(PROVIDED MATERIAL)

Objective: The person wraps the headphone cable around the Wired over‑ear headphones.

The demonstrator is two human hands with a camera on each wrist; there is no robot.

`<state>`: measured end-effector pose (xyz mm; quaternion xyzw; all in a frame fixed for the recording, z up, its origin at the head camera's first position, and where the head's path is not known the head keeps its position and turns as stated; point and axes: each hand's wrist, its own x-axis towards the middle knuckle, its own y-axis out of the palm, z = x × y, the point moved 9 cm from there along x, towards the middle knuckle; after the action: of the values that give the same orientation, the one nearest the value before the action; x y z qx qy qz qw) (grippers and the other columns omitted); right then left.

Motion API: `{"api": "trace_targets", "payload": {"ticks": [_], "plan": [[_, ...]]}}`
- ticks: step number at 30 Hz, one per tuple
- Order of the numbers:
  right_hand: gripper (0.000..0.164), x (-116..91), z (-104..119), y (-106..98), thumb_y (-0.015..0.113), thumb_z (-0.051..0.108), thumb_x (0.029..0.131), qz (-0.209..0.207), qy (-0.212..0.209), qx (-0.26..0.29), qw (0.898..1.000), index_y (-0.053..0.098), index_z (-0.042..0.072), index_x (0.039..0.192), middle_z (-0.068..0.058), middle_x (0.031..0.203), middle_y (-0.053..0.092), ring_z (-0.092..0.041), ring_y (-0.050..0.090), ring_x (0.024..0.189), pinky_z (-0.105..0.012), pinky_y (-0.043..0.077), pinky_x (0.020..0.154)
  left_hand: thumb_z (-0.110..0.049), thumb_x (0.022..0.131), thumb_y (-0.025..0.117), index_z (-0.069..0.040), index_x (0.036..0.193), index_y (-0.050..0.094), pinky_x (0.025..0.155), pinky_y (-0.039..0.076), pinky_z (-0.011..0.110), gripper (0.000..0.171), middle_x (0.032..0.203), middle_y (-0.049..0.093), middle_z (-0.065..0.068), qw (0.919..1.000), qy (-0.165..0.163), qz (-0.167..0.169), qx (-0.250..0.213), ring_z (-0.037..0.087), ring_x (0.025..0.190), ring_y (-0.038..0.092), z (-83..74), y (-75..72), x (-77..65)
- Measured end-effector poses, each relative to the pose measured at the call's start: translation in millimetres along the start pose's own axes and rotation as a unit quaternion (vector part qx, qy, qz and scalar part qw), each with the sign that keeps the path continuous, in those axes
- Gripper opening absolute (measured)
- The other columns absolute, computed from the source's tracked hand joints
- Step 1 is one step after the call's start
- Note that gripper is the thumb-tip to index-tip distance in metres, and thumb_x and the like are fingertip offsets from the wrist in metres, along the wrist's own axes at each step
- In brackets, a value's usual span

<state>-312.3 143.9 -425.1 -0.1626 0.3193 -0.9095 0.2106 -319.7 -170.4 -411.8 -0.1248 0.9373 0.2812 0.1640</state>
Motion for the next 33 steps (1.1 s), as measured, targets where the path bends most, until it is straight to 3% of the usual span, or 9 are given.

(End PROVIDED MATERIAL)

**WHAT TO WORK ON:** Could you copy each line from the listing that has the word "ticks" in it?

**ANSWER BELOW:**
Motion API: `{"api": "trace_targets", "payload": {"ticks": [_], "plan": [[_, ...]]}}`
- ticks: step number at 30 Hz, one per tuple

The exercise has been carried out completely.